New Year's Eve celebrations will be different this year than in previous years. Government anti-coronavirus measures are still in place, and so is the curfew which allows people to be out from their homes only until 9pm. Moreover, on some places it will be forbidden to use pyrotechnics.
Traditional New Year's Eve rituals will be significantly limited this year: concerts, toasts or the firing of fireworks in public. For example, in Stodolní Street, which is a popular place for New Year's Eve celebrations and fireworks in Ostrava, traditionally open pubs and clubs will by replaced only by a few take-away windows this year. In addition, as elsewhere in the Czech Republic, they will close at nine o'clock in the evening. Some cities have set places where firecrackers are not allowed to fire. For example, in Prague, the ban includes the historic center, nature parks, islands, waterfront or the vicinity of the zoo. Fines for violation of these rules my be up to ten thousand crowns. Compliance with the rules will be monitored by reinforced police patrols.
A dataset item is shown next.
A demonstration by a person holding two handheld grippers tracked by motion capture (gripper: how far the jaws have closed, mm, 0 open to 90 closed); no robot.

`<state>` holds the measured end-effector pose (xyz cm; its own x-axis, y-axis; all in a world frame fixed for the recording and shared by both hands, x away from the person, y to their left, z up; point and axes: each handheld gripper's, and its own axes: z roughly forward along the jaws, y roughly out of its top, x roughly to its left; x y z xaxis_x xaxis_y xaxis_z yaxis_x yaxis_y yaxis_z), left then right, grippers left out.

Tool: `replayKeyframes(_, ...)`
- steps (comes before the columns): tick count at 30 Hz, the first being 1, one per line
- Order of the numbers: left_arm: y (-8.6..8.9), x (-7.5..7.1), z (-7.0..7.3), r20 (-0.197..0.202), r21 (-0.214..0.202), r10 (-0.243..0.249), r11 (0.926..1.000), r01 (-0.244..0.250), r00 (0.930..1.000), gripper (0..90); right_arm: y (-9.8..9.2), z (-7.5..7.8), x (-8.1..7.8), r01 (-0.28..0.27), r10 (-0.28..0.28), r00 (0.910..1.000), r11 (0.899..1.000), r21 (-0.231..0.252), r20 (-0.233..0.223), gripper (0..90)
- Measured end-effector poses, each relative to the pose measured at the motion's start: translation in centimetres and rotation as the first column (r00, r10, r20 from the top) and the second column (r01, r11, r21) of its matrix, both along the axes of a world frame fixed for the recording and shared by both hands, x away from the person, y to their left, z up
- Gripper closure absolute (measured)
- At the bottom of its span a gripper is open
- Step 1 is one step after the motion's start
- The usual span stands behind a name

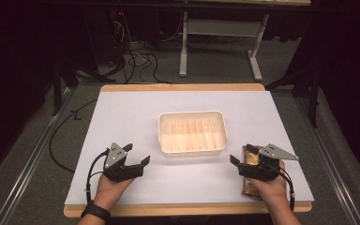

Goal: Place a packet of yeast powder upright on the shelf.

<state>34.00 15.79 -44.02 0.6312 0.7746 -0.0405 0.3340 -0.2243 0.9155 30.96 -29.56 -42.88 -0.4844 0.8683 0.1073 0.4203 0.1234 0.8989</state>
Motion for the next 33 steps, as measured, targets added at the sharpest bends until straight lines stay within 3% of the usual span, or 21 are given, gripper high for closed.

On the contrary, in Karlovy Vary during the New Year's Eve, the use of pyrotechnics is not prohibited. If residents manage to buy fireworks, they can set them off by nine o'clock in the evening anywhere in the city. However, firefighters fear that people will use balconies or gardens to fire their pyrotechnics at midnight due to a curfew after nine in the evening. To use firecrackers in living areas is generally prohibited.